Goodwill is attributable primarily to MN's expected continued commercial presence in Turkey and other benefits.
Micromet, Inc.
On March 7, 2012, we acquired for cash consideration Micromet, Inc. (Micromet), a publicly held biotechnology company focused on the discovery,
development and commercialization of innovative antibody-based therapies for the treatment of cancer. This transaction provides us with an opportunity to
further expand our oncology pipeline.
The estimated fair value of acquired IPR&D is related to blinatumomab, which is in phase 3 clinical development for the treatment of acute
lymphoblastic leukemia (ALL) and outlicense agreements entered into by Micromet prior to our acquisition of the company where we continue to play an active
role in the development of the respective programs.
During 2012, a non-key program under one of these outlicensing arrangements was terminated and resulted in an impairment charge of $19 million
which was included in Other operating expenses.
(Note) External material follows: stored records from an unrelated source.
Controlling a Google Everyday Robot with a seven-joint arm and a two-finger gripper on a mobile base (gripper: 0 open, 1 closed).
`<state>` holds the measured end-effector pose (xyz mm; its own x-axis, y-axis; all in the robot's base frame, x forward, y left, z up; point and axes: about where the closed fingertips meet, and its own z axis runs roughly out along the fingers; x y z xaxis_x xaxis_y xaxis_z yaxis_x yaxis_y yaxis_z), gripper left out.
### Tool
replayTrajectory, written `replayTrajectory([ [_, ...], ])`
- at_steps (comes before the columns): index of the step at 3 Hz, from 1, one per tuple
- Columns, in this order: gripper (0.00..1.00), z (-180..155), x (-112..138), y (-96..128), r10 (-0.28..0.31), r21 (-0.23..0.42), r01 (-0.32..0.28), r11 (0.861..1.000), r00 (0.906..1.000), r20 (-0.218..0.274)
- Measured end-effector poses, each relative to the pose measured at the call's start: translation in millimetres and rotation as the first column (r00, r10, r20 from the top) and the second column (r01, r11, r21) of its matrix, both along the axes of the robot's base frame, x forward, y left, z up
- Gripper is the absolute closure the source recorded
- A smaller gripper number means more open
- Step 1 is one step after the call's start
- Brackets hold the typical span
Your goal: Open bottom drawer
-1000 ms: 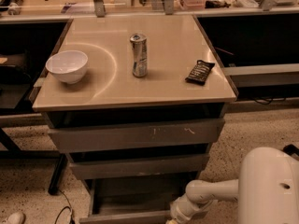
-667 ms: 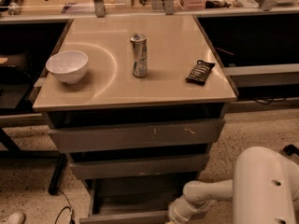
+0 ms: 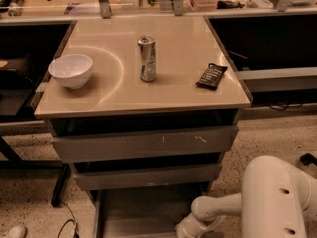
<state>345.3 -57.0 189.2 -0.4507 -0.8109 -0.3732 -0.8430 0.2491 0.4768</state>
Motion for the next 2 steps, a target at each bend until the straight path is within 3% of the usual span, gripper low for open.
replayTrajectory([
  [2, 0.0, 16, -58, -10, 0.024, 0.015, -0.023, 1.0, 0.9945, -0.102],
])
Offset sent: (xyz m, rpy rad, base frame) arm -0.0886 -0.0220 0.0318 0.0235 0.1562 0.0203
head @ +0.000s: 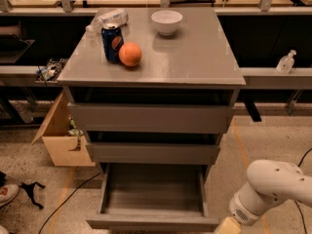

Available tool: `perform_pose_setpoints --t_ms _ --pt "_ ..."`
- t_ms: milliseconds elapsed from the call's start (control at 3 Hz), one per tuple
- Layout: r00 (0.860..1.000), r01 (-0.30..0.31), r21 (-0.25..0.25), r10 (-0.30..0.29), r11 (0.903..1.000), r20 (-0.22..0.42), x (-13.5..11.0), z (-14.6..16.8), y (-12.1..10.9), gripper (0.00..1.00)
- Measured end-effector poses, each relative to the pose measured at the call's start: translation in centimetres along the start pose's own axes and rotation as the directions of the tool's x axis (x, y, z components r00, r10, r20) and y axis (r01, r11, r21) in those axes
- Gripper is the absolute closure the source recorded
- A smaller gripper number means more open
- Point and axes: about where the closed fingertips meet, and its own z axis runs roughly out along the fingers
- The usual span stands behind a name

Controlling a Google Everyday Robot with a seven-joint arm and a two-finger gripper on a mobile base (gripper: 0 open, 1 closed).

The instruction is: Close bottom drawer

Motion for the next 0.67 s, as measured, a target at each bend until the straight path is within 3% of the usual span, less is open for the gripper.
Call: perform_pose_setpoints --t_ms 333,667 --pt "0.997 -0.071 -0.097 0.074 0.9927 0.035 0.94 5.66 0.91 0.0" --pt "0.997 -0.071 -0.098 0.074 0.9927 0.035 0.94 5.66 0.91 0.0"
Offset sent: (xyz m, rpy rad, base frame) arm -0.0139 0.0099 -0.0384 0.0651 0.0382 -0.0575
The R&D technology rights acquired relate to Micromet's BiTE ® technology platform which has produced various product candidates that are currently
being developed as cancer treatments by Micromet and others and may lead to the development of additional product candidates. The fair value of this
technology is being amortized on a straight-line basis over its estimated useful life of 10 years.
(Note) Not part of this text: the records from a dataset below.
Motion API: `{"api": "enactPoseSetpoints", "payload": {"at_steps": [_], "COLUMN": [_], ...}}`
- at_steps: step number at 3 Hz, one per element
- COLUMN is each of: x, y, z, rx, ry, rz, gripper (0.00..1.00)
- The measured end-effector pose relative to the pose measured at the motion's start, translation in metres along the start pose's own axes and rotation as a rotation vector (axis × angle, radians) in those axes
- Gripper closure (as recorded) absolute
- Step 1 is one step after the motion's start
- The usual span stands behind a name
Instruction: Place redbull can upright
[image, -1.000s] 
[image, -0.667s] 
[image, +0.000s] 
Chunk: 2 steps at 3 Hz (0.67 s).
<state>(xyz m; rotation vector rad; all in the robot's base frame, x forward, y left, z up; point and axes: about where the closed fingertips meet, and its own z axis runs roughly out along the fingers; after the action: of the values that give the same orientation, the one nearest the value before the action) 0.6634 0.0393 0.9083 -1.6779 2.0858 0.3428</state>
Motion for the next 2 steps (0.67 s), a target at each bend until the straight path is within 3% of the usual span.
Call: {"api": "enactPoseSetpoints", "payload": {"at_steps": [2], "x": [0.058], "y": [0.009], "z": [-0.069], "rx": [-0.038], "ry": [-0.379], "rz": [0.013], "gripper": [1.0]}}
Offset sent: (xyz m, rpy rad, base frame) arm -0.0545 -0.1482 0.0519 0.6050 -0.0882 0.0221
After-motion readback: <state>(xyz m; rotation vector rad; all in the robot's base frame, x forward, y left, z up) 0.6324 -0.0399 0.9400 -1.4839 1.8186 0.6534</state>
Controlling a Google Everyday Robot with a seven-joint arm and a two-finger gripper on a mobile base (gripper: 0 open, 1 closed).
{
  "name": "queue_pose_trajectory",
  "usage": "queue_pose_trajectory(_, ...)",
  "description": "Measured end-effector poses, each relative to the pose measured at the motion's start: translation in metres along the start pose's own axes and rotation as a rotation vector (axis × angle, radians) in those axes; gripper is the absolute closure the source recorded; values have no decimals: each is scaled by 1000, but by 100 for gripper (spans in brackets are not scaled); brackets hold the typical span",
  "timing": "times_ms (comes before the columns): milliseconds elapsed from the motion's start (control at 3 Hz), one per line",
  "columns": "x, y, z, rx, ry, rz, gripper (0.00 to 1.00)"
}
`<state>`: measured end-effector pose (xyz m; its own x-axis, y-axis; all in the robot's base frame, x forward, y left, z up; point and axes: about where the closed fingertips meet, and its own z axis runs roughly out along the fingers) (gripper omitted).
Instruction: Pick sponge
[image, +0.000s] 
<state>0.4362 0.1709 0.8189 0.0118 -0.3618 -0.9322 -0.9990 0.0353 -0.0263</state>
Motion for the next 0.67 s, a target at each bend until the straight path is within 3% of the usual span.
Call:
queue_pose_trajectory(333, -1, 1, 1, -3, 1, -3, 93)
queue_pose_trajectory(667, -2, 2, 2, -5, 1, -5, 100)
Goodwill is attributable primarily to expected synergies and other benefits from combining Micromet with our oncology development and
commercialization activities.
BioVex Group, Inc.
On March 4, 2011, we acquired all of the outstanding stock of BioVex Group, Inc. (BioVex), a privately held biotechnology company developing
treatments for cancer and for the prevention of infectious disease, including talimogene laherparepvec, a novel oncolytic vaccine in phase 3 clinical
development for the treatment of melanoma. The transaction provides us with an opportunity to expand our efforts to bring novel therapeutics to market.
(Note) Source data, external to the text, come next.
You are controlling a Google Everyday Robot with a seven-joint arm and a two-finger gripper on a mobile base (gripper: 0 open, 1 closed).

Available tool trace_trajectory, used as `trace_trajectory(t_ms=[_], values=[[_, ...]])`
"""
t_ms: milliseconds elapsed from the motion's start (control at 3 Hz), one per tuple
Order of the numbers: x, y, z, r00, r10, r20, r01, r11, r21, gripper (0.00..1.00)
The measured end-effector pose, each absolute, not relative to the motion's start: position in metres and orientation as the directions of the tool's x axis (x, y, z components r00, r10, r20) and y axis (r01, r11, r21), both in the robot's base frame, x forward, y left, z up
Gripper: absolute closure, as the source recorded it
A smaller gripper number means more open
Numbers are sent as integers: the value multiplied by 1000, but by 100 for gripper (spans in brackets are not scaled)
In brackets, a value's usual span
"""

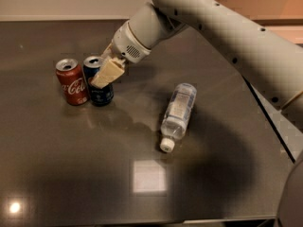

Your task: Move pepsi can near coke can

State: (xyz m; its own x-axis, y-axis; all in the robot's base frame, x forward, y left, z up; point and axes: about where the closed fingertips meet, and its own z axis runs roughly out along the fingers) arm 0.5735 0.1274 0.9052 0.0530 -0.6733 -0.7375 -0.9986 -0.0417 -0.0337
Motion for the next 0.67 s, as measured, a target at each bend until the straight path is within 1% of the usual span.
trace_trajectory(t_ms=[667], values=[[568, 130, 896, 70, -690, -721, -997, -69, -32, 12]])
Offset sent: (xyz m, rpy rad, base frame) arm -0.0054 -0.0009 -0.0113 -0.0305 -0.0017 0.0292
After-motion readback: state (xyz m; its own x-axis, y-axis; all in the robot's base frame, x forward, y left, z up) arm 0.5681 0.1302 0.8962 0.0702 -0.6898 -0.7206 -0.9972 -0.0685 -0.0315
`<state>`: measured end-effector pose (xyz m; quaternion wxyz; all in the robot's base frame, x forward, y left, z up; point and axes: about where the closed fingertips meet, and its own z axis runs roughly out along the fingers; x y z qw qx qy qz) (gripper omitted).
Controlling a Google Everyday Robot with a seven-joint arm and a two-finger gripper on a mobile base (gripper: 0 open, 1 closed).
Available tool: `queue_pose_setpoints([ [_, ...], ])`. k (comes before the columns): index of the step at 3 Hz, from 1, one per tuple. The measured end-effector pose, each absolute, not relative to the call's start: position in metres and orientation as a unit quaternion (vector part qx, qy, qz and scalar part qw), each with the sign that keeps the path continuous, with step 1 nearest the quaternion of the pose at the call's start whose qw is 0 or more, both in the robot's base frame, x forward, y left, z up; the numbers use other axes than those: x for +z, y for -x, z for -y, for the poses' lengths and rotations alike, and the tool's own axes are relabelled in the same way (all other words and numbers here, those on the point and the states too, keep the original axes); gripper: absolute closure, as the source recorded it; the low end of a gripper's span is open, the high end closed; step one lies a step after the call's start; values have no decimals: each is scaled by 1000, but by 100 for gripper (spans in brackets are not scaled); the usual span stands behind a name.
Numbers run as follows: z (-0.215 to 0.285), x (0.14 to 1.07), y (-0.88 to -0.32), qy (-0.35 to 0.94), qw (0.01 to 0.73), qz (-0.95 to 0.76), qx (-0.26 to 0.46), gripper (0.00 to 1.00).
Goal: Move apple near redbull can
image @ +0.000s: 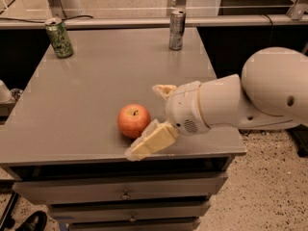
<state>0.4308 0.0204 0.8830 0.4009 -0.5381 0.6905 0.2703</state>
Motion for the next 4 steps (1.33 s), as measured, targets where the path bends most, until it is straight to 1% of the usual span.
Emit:
queue_pose_setpoints([
  [1, -46, 871, -439, 537, 416, -677, 282, 0],
  [2, -56, 853, -446, 537, 419, -674, 285, 16],
  [4, -43, 843, -465, 530, 426, -680, 273, 62],
])
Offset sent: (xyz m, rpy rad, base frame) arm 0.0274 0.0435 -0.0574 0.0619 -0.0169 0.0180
The acquisition date consideration consisted of $407 million of cash and contingent consideration obligations with an aggregate acquisition date fair
value of $190 million. The contingent consideration obligations are additional payments to be made to the former shareholders of BioVex of up to $575
million contingent upon the achievement of various regulatory and sales milestones with regard to talimogene laherparepvec, including the filing of a Biologics
License Application (BLA) with the FDA; the first commercial sale in each of the United States and the European Union (EU) following receipt of marketing
approval, which includes use of the product in specified patient populations; and upon achieving specified levels of sales. No payments have been made as of
December 31, 2013.
The contingent consideration obligations to make regulatory milestone payments were valued based on assumptions regarding the probability of
achieving the milestones and making the related payments, with such amounts discounted to present value based on our credit risk. The contingent
consideration obligations to make sales milestone payments were valued based on assumptions regarding the probability of achieving specified product sales
thresholds to determine the required payments, with such amounts discounted to present value based on our credit risk. See Note 16, Fair value measurement
for information regarding the estimated fair values of these obligations as of December 31, 2013.
The estimated fair value of acquired IPR&D is related to talimogene laherparepvec. Goodwill is attributable primarily to future economic benefit arising
from other assets acquired that could not be individually identified.